Frank Hüber 20 Kommentare
Smart Home: Auch Z-Wave wird zum offenen Funkstandard

Nachdem Amazon, Apple und Google zusammen mit der Zigbee Alliance die Entwicklung eines offenen, kostenlosen Kommunikationsstandards für Smart-Home-Geräte angekündigt haben und Apple HomeKit ein wenig weiter geöffnet hat, kommt Bewegung in den Markt: Auch Z-Wave wird zum offenen Standard.

Z-Wave ist nicht Teil der Ankündigung durch die Tech-Giganten gewesen und bislang von dem neuen offenen Standard namens „Connected Home over IP“ ausgeschlossen. Z-Wave kommt bei vielen Smart-Home-Systemen als Kommunikationsstandard zum Einsatz und ermöglicht – in der Theorie – eine herstellerübergreifende Kommunikation und Interoperabilität, wenn der Z-Wave-Standard eingesetzt wird, was durch eine Zertifizierung der Z-Wave Alliance sichergestellt werden soll. In der Praxis gibt es beim herstellerübergreifenden Einsatz aber immer wieder Probleme mit einzelnen Funktionen der Komponenten, da nicht jedes Smart-Home-System den Zugriff auf jeden Parameter ermöglicht.

Monopol auf Funkchips fällt weg

Die Z-Wave-Funkchips durften bislang jedoch ausschließlich von Silicon Labs hergestellt werden, was einen Wettbewerb und Preiskampf verhinderte. Dies ändert sich nun und Silicon Labs gestattet es auch anderen Herstellern, Funkchips mit Z-Wave-Technologie zu entwickeln und zu produzieren.
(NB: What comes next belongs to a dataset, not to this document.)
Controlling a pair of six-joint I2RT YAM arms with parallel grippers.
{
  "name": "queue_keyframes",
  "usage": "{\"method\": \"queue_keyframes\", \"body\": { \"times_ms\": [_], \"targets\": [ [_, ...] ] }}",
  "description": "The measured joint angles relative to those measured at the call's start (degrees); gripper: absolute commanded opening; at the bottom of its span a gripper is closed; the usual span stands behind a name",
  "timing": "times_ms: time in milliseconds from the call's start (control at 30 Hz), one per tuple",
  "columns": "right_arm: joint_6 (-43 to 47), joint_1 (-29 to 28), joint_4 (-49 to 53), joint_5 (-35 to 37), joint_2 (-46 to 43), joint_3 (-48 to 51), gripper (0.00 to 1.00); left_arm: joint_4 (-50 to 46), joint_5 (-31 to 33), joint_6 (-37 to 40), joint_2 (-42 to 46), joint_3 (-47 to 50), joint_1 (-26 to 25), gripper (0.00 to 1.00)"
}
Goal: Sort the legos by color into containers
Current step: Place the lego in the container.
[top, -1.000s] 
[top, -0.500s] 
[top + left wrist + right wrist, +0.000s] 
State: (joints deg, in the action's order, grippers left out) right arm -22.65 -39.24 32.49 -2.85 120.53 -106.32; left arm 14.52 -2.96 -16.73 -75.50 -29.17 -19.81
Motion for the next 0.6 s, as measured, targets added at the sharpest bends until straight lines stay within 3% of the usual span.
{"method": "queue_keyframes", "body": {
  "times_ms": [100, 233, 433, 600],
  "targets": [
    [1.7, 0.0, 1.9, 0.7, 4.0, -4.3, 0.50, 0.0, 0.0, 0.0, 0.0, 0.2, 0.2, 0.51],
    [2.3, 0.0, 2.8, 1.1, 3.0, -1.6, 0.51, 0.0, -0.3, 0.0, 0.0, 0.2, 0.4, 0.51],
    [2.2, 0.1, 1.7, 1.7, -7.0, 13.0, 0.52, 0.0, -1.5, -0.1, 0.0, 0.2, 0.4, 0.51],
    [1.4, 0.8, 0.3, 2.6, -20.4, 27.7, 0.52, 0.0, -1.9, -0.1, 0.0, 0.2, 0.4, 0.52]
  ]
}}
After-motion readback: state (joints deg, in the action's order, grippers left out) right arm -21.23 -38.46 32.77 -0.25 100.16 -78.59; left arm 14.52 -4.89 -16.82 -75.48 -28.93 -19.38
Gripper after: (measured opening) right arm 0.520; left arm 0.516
Der größte Kritikpunkt der Industrie am so theoretisch offenen Standard fällt damit weg, denn Silicon Labs konnte das Ökosystem durch den exklusiven Verkauf der Chips über Jahre kontrollieren. Die Öffnung des Standards soll im 2. Quartal 2020 abgeschlossen sein.

Z-Wave Alliance wird unabhängig

Auch die Z-Wave Alliance, die künftig für die Zertifizierung und Weiterentwicklung des Standards verantwortlich sein soll, wird von Silicon Labs in ein eigenes, unabhängiges Unternehmen ausgegliedert. Details hierzu sollen in den nächsten Monaten bekannt gegeben werden. Software-Unternehmen und Chip-Hersteller sollen so künftig an der Weiterentwicklung des Standards beteiligt werden.
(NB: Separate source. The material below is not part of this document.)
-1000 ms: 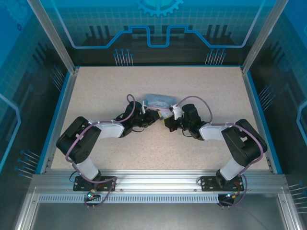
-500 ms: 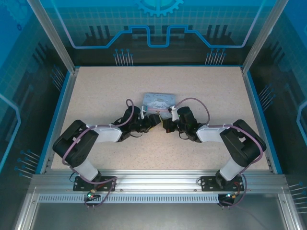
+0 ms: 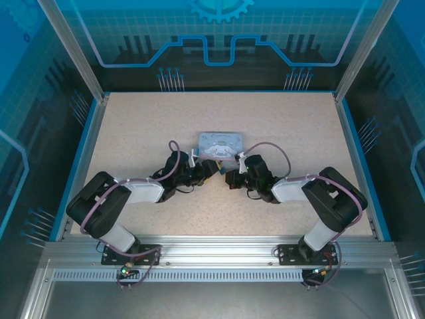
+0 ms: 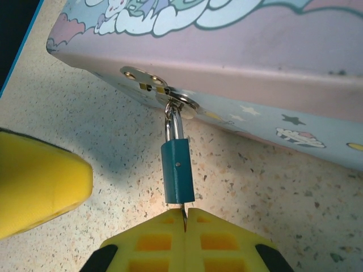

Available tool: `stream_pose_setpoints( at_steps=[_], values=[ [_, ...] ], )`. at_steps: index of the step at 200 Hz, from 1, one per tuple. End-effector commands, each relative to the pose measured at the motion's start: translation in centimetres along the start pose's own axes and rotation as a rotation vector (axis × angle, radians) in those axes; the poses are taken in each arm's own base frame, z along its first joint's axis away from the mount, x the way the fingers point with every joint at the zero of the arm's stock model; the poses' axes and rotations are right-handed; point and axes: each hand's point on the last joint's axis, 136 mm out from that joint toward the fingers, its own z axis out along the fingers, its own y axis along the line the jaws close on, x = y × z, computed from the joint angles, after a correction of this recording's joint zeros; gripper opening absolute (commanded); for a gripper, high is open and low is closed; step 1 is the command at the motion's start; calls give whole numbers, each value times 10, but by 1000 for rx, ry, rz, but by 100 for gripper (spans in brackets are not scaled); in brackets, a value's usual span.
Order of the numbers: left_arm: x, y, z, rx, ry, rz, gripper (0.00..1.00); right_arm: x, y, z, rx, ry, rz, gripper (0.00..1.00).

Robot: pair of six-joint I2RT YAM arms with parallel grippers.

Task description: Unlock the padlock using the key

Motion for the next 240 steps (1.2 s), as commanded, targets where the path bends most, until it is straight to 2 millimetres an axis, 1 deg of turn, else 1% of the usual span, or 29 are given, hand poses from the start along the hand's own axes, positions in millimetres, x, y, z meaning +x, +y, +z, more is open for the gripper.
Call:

Höhere Verbreitung, statt Verdrängung durch Konkurrenz

Silicon Labs erhofft sich durch die Öffnung von Z-Wave, dass der Funkstandard eine weitere Verbreitung findet und sich so gegen den kommenden Standard „Connected Home over IP“ von Amazon, Apple und Google behaupten kann. Zudem setzen Hersteller aufgrund des hohen Risikos ungern auf einen Standard, dessen Komponenten sie nur von einem einzigen Zulieferer erwerben können. Durch eine Öffnung und zunehmende Verbreitung im Markt erhofft sich Silicon Labs trotz Konkurrenz von anderen Herstellern einen wachsenden Absatz der eigenen Funkchips.

Gänzlich von Z-Wave abhängig ist Silicon Labs dabei nicht, da auch Chips für andere Standards produziert werden, so dass der Hersteller beispielsweise in Smart-Home-Geräten wie Amazons Echos, Philips Hue, Rings Kameras und Ikeas Tradfri-Serie zum Einsatz kommt.